Click Here: Arsenal Jersey Sale

Slowly but surely, television is catching up to this glaring emotional disparity. Shows such as Insecure are finally taking a hard look at what happens when a friend group fractures, and how deeply wounding it can be to fall out with the person who used to know you best. Issa and Molly’s “breakup” in Insecure’s most recent season resonated with audiences because it acknowledged that friendships — like all relationships — are work. It takes time and dedication to maintain them. The fallout felt real and hurtful, in part because there have been so few honest, realistic cultural scripts in media for how friendships should end.

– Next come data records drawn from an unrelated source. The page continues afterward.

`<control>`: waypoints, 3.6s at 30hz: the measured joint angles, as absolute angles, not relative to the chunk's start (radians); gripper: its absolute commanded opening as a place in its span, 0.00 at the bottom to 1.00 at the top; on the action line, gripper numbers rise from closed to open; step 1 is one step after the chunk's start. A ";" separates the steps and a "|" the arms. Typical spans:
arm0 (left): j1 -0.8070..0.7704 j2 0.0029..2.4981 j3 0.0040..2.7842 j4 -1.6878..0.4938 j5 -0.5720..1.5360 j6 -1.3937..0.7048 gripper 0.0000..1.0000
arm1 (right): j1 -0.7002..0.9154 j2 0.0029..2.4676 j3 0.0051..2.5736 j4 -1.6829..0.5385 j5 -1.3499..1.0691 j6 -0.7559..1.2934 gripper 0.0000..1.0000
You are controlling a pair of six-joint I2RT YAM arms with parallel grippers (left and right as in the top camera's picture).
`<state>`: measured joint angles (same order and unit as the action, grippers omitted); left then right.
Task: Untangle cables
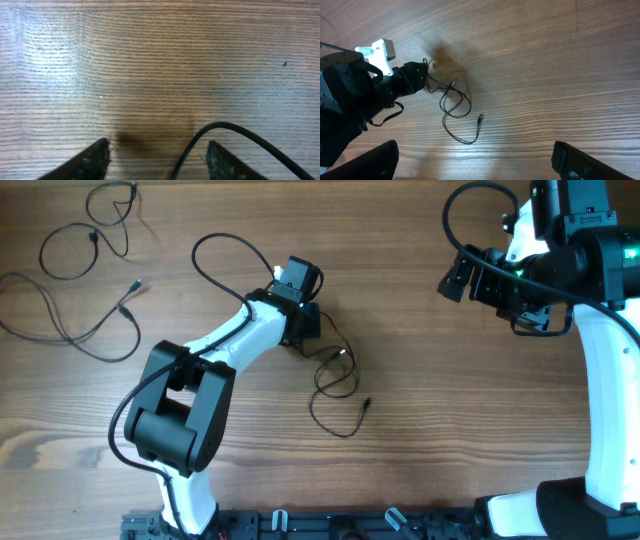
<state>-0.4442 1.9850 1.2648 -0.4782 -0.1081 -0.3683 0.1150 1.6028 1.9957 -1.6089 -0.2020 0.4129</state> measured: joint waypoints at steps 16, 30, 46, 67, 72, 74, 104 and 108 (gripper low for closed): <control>-0.493 2.012 1.269 -0.501 -0.169 -0.347 0.04 | 0.115 1.603 1.996 -1.609 -0.202 0.413 1.00; -0.493 1.663 1.296 -0.514 -0.146 -0.411 0.04 | 0.115 1.603 1.996 -1.609 -0.202 0.413 1.00; -0.493 1.546 1.322 -0.619 -0.030 -0.503 0.75 | 0.115 1.603 1.996 -1.608 -0.240 0.413 1.00; -0.493 2.078 1.322 -0.326 -0.197 -0.349 0.51 | 0.115 1.603 1.996 -1.607 -0.244 0.413 1.00; -0.494 2.101 1.336 -0.321 -0.221 -0.344 0.05 | 0.115 1.603 1.996 -1.608 -0.244 0.413 1.00; -0.498 2.106 1.343 -0.325 -0.220 -0.347 0.04 | 0.115 1.603 1.996 -1.608 -0.244 0.413 1.00; -0.502 1.698 1.322 -0.667 -0.019 -0.543 0.49 | 0.115 1.603 1.996 -1.609 -0.244 0.398 1.00; -0.509 1.839 1.322 -0.667 -0.022 -0.647 0.52 | 0.115 1.603 1.996 -1.609 -0.244 0.398 1.00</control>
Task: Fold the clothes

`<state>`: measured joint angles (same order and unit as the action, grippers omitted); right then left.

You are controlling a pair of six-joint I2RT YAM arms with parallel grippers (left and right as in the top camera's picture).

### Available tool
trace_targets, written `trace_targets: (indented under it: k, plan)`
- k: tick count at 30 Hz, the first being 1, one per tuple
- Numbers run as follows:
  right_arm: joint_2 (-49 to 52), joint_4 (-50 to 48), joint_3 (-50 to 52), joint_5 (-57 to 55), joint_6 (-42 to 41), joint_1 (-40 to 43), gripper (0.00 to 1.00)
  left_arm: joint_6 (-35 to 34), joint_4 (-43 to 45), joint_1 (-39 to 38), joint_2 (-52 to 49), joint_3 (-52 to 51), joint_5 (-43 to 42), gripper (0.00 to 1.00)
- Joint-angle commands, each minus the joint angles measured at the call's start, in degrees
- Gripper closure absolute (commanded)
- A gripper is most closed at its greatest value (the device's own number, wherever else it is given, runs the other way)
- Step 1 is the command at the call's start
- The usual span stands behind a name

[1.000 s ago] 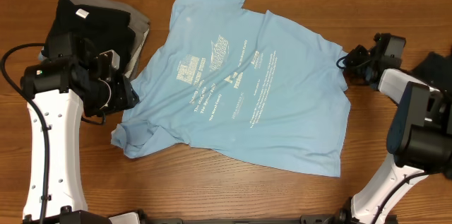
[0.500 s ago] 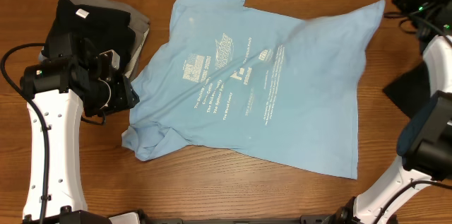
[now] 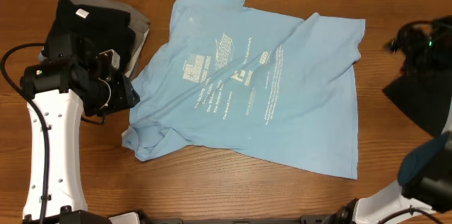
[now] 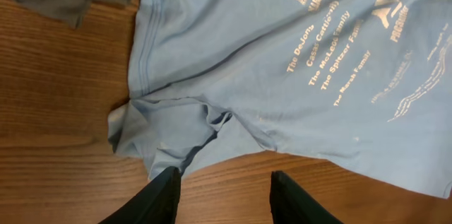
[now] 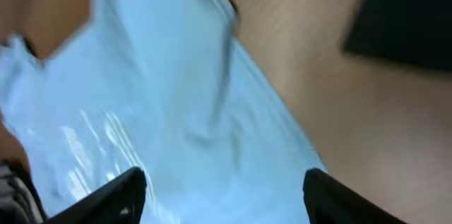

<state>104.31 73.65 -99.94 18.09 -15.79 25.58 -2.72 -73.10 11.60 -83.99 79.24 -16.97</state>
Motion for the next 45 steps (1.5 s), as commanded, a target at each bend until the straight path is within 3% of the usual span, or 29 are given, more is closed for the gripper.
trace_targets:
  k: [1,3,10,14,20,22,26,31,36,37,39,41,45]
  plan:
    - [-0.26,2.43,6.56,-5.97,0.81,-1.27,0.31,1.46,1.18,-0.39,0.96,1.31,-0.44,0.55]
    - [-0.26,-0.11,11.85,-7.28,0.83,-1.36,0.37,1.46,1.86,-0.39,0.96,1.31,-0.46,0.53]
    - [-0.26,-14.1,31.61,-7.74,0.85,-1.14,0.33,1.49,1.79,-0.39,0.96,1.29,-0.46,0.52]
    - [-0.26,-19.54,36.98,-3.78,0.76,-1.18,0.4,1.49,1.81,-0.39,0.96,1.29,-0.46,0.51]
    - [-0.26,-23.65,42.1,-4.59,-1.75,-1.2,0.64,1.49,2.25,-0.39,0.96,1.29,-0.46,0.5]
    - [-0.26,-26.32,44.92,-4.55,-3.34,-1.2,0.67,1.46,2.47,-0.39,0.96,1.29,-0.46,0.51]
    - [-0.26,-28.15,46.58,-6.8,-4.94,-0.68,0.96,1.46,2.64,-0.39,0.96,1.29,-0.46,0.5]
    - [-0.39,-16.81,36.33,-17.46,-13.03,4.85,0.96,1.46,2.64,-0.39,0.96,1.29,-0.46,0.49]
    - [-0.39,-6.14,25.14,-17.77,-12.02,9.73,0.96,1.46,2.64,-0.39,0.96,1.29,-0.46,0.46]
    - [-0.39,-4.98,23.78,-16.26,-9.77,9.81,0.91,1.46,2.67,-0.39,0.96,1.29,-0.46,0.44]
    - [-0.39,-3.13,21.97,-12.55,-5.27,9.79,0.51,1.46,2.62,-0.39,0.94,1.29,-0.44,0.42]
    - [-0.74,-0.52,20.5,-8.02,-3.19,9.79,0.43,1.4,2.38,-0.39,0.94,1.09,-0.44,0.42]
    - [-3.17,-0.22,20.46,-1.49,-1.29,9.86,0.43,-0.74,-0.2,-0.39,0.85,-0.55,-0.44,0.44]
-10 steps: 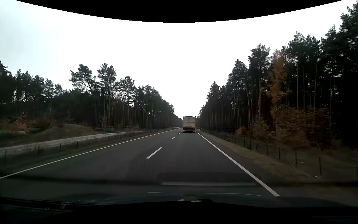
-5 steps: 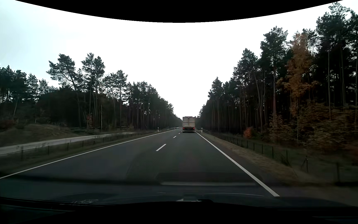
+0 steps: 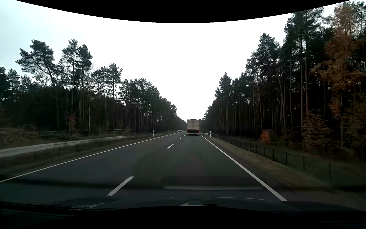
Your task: Follow the waypoints while adhering to traffic rules and regulations
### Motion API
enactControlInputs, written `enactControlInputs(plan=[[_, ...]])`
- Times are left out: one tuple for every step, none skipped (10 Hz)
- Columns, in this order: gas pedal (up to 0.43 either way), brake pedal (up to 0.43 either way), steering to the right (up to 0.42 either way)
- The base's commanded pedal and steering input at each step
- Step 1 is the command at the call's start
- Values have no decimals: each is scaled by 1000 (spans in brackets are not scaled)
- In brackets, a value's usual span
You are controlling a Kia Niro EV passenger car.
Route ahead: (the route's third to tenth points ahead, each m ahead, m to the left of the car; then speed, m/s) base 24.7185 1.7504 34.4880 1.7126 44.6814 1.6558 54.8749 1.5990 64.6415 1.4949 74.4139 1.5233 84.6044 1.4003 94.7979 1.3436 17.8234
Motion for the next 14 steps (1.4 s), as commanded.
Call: enactControlInputs(plan=[[169, 0, 1], [177, 0, 1], [177, 0, 1], [177, 0, 1], [177, 0, 1], [177, 0, 1], [189, 0, 1], [189, 0, 1], [189, 0, 1], [197, 0, 1], [197, 0, 1], [197, 0, 1], [197, 0, 1], [197, 0, 1]])
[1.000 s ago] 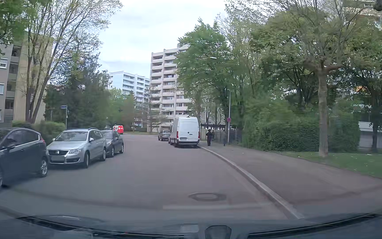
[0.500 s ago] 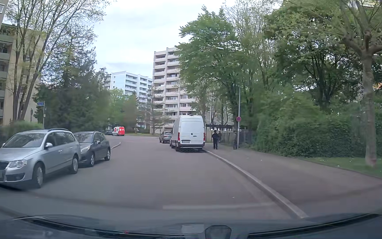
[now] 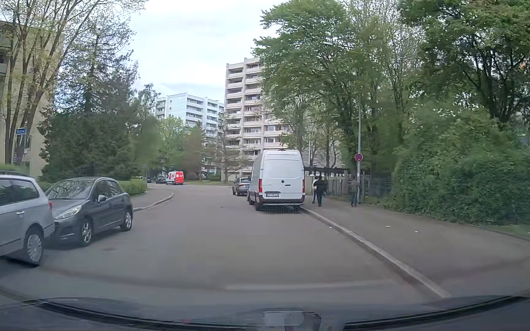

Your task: Follow the waypoints while adhering to traffic rules and regulations

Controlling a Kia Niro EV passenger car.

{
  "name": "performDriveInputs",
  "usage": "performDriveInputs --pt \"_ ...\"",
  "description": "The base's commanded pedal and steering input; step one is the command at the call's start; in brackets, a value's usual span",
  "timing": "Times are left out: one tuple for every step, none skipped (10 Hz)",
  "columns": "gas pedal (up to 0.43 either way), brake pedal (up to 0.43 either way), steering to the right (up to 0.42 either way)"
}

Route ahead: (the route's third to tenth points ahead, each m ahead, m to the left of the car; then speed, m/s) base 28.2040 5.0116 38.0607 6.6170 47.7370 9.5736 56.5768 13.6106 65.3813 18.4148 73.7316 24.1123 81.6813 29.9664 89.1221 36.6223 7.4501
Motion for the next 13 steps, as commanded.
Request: performDriveInputs --pt "0.039 0.000 -0.077" --pt "0.039 0.000 -0.082" --pt "0.039 0.000 -0.084" --pt "0.039 0.000 -0.084" --pt "0.039 0.000 -0.083" --pt "0.039 0.000 -0.080" --pt "0.039 0.000 -0.079" --pt "0.039 0.000 -0.076" --pt "0.039 0.000 -0.072" --pt "0.039 0.000 -0.065" --pt "0.039 0.000 -0.056" --pt "0.039 0.000 -0.046" --pt "0.039 0.000 -0.039"
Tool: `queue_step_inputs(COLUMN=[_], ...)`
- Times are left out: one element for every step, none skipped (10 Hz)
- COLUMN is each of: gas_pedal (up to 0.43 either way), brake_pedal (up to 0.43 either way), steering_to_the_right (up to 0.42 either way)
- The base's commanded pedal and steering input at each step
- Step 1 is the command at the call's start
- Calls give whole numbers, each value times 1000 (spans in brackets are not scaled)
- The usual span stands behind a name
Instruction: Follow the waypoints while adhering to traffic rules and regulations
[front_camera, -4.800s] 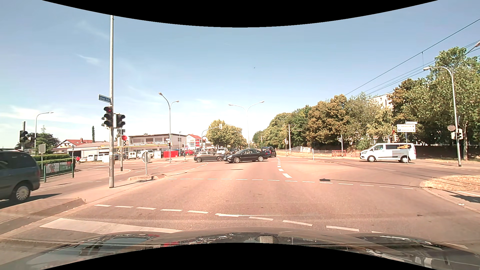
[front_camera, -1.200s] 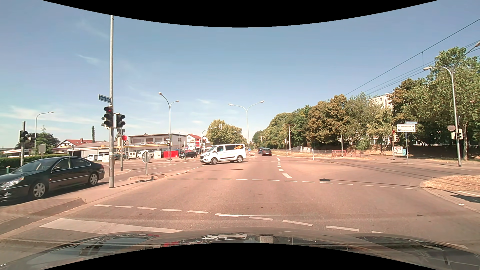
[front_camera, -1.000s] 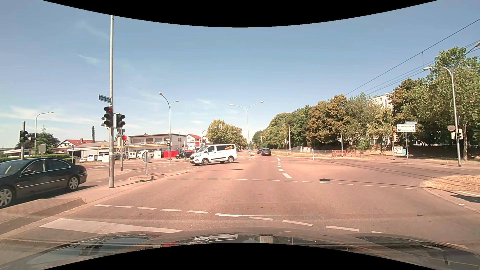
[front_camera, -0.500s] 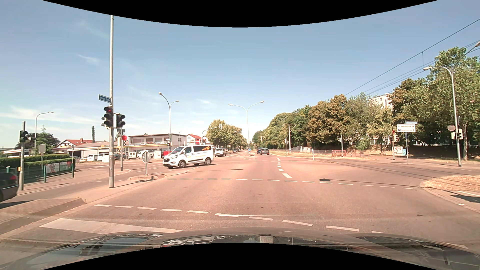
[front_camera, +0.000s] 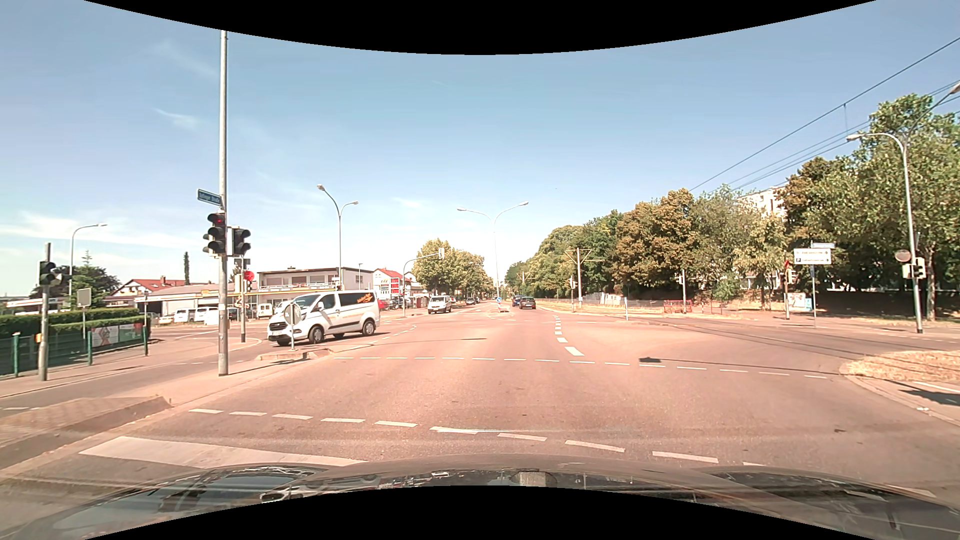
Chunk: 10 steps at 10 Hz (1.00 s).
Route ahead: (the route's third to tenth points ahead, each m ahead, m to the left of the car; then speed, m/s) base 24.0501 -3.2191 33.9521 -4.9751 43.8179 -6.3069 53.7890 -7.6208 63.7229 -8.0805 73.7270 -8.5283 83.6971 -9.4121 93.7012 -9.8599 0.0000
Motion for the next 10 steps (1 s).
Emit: queue_step_inputs(gas_pedal=[0,0,0,0,0,0,0,0,0,0], brake_pedal=[244,244,244,238,244,232,238,238,238,238], steering_to_the_right=[8,8,8,8,8,8,8,8,8,8])
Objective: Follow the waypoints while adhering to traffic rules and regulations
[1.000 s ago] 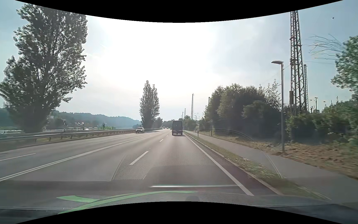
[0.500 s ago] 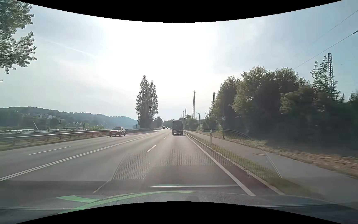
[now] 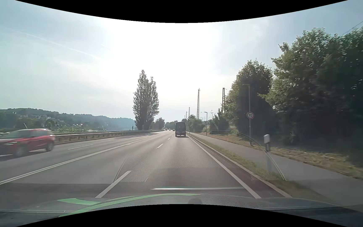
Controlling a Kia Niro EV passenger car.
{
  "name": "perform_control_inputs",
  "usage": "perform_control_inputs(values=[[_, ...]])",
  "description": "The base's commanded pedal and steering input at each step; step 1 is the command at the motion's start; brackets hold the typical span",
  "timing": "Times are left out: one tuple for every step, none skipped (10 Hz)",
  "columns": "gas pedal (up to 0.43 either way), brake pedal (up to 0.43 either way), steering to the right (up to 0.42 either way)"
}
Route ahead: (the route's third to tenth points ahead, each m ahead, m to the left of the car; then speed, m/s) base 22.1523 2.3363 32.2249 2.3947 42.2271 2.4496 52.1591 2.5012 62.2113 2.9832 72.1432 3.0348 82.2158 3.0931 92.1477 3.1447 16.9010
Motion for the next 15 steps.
perform_control_inputs(values=[[0.13, 0.0, 0.0], [0.13, 0.0, 0.001], [0.13, 0.0, 0.001], [0.13, 0.0, 0.002], [0.13, 0.0, 0.003], [0.13, 0.0, 0.003], [0.13, 0.0, 0.003], [0.138, 0.0, 0.003], [0.138, 0.0, 0.003], [0.15, 0.0, 0.003], [0.15, 0.0, 0.003], [0.15, 0.0, 0.003], [0.157, 0.0, 0.002], [0.157, 0.0, 0.002], [0.157, 0.0, 0.001]])
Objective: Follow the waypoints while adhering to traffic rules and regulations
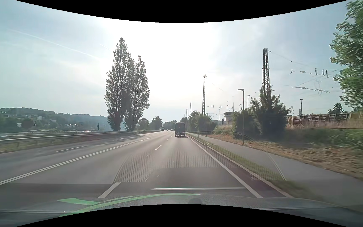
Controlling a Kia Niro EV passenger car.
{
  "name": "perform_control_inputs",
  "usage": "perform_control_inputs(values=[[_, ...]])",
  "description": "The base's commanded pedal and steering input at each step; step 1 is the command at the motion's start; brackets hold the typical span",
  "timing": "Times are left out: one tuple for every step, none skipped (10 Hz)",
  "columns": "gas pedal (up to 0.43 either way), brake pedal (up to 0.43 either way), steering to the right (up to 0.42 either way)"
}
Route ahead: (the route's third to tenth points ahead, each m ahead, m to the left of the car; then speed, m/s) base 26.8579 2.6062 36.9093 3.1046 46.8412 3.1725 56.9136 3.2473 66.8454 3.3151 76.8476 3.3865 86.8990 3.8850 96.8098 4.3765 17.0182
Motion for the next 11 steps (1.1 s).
perform_control_inputs(values=[[0.157, 0.0, 0.001], [0.157, 0.0, 0.0], [0.157, 0.0, 0.0], [0.157, 0.0, 0.0], [0.157, 0.0, 0.0], [0.157, 0.0, 0.0], [0.157, 0.0, 0.0], [0.157, 0.0, 0.001], [0.157, 0.0, 0.001], [0.157, 0.0, 0.001], [0.157, 0.0, 0.001]])
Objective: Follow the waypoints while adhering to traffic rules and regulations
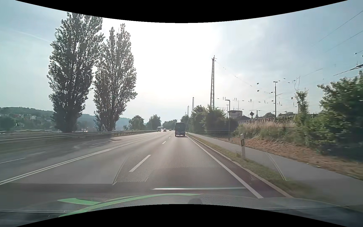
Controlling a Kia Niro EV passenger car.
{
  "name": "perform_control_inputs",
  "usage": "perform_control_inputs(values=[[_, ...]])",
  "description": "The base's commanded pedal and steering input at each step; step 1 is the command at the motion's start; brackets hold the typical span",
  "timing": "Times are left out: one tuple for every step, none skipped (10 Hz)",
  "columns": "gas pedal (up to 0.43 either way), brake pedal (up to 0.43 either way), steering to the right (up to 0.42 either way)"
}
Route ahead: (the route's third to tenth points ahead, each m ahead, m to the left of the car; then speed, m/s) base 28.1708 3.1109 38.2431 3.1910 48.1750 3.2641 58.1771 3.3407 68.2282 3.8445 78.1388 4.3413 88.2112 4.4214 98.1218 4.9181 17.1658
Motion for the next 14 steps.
perform_control_inputs(values=[[0.157, 0.0, 0.001], [0.157, 0.0, 0.0], [0.157, 0.0, 0.0], [0.157, 0.0, 0.0], [0.157, 0.0, 0.0], [0.157, 0.0, 0.0], [0.157, 0.0, 0.0], [0.157, 0.0, 0.0], [0.157, 0.0, 0.0], [0.157, 0.0, 0.001], [0.157, 0.0, 0.001], [0.157, 0.0, 0.001], [0.157, 0.0, 0.001], [0.157, 0.0, 0.001]])
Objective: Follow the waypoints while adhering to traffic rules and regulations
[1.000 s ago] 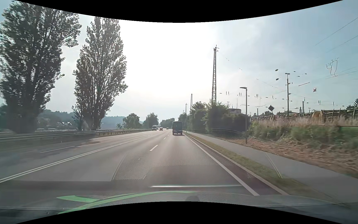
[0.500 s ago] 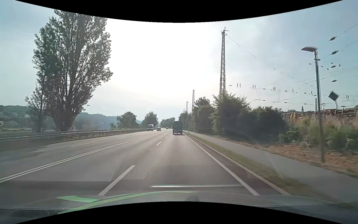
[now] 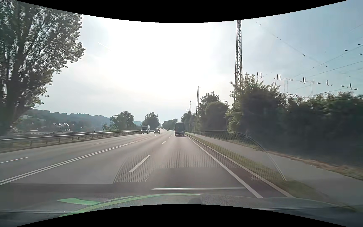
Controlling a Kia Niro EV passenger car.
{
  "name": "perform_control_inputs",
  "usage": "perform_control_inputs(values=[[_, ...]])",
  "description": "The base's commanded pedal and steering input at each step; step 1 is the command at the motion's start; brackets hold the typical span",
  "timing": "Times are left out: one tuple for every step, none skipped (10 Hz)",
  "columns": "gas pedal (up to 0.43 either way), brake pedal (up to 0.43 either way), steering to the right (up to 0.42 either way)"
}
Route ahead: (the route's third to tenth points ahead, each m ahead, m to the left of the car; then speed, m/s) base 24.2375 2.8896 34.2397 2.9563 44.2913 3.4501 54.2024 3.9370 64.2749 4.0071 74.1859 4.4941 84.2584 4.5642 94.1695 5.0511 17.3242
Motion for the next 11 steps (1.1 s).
perform_control_inputs(values=[[0.157, 0.0, 0.001], [0.157, 0.0, 0.001], [0.157, 0.0, 0.0], [0.157, 0.0, 0.001], [0.157, 0.0, 0.001], [0.157, 0.0, 0.0], [0.157, 0.0, 0.0], [0.157, 0.0, 0.0], [0.157, 0.0, 0.0], [0.157, 0.0, 0.0], [0.157, 0.0, 0.0]])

The upcoming Friends reunion won’t undo the story choices that came before. The trailer suggests it will be rooted more in nostalgia than in advancing the storylines of what 17 years could (and likely would) do to a close group of friends. This reunion special, like so many others before it, will likely exist as a form of fan service: Perhaps what viewers really want, if we’re being honest, is for the friendship dynamics of our favorite TV characters to never really change or evolve as they do in our real lives. We want them to stay frozen in that inexplicably spacious purple apartment in ’90s New York City.

If only our own friendships could be so pat.

Cate Young is an award-winning writer and culture critic. Her work has appeared in Vulture, Glamour, Jezebel, NPR Music, and The Cut. She currently works as an audio producer in Los Angeles.